In this post I have shared the principles of two classical text classification models, SVM and Naive Bayes Classifiers. Besides, I also showed a basic procedure of analyzing the text data.

  1. Read text file.
  2. Make an overall understanding of the data. Like the data size, the proportion of word's length in spam/not spam documents, etc. These could be potential additional features to the modelling.
  3. Vectorize and transform the data for modelling.
  4. Build the model and calculate the evaluation metric.
  5. Improve models' prediction performance by adding features and tring different ways of vectorization and transformation.
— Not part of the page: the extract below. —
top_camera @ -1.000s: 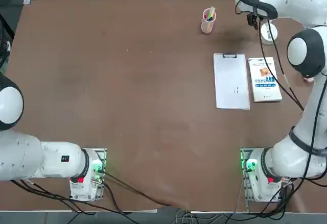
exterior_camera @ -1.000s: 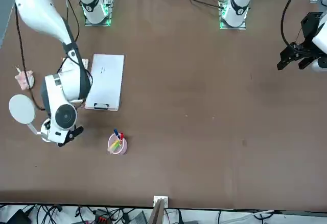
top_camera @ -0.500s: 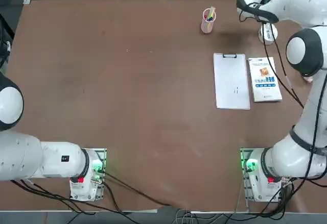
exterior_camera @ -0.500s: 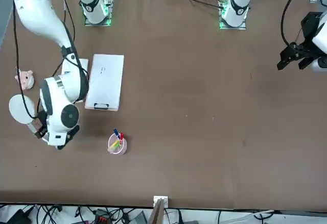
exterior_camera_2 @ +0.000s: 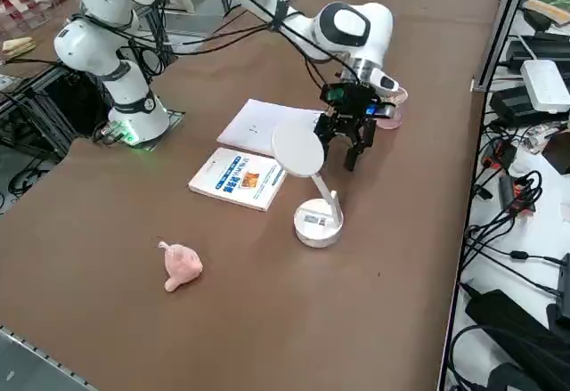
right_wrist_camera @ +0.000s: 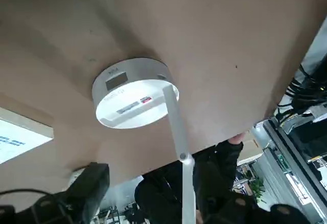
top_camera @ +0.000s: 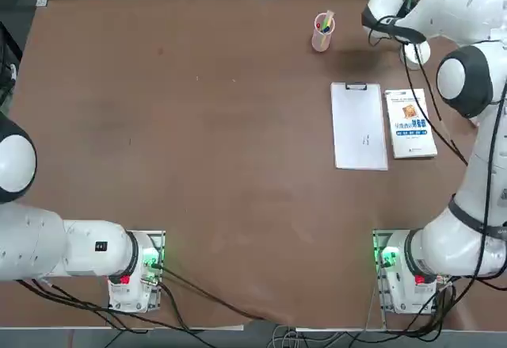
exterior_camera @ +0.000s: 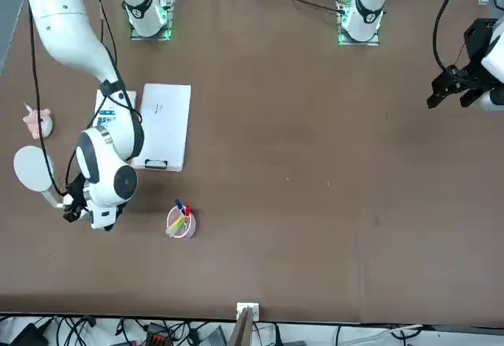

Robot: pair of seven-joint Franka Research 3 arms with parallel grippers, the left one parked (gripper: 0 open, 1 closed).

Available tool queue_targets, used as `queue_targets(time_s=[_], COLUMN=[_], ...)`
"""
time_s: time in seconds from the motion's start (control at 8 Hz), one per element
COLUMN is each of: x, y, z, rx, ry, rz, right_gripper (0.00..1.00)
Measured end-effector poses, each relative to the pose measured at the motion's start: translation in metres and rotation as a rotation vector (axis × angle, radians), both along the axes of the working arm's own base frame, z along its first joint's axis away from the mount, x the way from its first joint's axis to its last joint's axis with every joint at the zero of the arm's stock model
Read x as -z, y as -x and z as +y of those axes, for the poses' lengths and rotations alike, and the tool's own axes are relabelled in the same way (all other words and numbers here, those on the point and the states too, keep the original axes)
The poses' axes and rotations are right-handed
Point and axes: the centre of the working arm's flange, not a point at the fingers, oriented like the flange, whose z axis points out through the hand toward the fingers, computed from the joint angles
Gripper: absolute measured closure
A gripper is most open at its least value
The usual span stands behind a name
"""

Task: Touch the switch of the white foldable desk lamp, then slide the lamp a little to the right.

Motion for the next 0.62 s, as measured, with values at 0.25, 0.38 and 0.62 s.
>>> queue_targets(time_s=[0.25,0.38,0.62], x=[0.007,0.006,0.006], y=[0.001,0.000,0.000], z=[-0.001,-0.003,-0.016], rx=[-0.008,-0.023,-0.031], ry=[0.003,0.005,0.010], rz=[0.021,0.043,0.078], right_gripper=[0.00,0.00,0.00])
Please note that I did not use lemmatization to the features in this study. However, I believe that it is very likely that the prediction performance will be improved after lemmatization.

The biggest challenge for me when doing the text classification is not building models, but to comprehend the functions of vectorizer and transform. Besides, it is important to review basic Regex functions because they are important to the text classification tasks.

Prudence is a fountain of life to the prudent.